Search term "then": please copy every line of the records below that contains it.
*** Opening of Provided data ***
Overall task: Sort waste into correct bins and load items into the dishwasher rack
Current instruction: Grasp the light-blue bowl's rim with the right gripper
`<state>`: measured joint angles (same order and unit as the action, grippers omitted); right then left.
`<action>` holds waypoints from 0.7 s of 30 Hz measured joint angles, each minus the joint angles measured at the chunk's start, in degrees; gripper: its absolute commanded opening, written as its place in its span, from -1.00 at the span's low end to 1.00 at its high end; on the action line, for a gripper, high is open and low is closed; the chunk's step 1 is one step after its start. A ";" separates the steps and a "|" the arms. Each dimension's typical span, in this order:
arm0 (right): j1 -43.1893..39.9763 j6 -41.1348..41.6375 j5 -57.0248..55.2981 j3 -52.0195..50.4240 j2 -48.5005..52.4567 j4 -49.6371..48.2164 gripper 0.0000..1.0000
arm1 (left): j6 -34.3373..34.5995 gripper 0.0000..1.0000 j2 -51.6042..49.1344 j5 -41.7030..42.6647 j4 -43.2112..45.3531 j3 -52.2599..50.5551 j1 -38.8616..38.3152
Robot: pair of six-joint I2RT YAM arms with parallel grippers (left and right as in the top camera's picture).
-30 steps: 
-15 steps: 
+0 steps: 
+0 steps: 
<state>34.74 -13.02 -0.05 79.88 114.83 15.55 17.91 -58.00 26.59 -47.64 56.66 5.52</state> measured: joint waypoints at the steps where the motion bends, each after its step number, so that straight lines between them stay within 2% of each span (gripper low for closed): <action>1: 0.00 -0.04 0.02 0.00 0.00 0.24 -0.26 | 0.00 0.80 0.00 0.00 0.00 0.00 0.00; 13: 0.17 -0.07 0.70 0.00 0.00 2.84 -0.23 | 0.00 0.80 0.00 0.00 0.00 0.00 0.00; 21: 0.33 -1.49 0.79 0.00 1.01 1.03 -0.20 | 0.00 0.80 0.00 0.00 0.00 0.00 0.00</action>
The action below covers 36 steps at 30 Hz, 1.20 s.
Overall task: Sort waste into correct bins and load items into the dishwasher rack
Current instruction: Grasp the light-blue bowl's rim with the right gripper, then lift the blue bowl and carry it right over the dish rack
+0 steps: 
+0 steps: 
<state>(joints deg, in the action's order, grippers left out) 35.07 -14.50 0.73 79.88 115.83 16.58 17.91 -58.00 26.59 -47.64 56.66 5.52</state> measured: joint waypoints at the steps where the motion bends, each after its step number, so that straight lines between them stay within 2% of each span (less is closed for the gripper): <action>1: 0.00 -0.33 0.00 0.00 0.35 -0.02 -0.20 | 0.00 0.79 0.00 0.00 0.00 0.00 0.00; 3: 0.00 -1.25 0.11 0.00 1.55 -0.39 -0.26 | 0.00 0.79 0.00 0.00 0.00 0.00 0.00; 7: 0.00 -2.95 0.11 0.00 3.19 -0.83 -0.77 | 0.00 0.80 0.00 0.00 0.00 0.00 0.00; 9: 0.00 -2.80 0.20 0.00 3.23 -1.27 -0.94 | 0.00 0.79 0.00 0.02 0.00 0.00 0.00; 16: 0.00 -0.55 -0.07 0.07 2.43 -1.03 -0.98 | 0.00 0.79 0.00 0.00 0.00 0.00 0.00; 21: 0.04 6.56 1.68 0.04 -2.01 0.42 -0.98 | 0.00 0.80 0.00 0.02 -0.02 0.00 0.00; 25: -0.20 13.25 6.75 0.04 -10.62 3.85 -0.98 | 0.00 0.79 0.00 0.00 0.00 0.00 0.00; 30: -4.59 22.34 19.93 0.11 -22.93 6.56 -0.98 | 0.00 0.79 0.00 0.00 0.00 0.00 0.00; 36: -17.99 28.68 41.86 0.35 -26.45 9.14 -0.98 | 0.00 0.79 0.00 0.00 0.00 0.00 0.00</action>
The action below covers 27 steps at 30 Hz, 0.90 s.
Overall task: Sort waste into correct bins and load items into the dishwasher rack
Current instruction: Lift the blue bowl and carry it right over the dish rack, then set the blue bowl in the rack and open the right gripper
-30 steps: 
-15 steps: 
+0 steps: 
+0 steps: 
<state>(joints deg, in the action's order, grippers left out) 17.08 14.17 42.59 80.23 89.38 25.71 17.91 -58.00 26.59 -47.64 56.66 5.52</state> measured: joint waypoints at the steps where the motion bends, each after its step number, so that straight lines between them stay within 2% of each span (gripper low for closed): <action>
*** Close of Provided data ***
- Output for this exercise -
`<state>`: measured joint angles (same order and unit as the action, grippers omitted); right then left.
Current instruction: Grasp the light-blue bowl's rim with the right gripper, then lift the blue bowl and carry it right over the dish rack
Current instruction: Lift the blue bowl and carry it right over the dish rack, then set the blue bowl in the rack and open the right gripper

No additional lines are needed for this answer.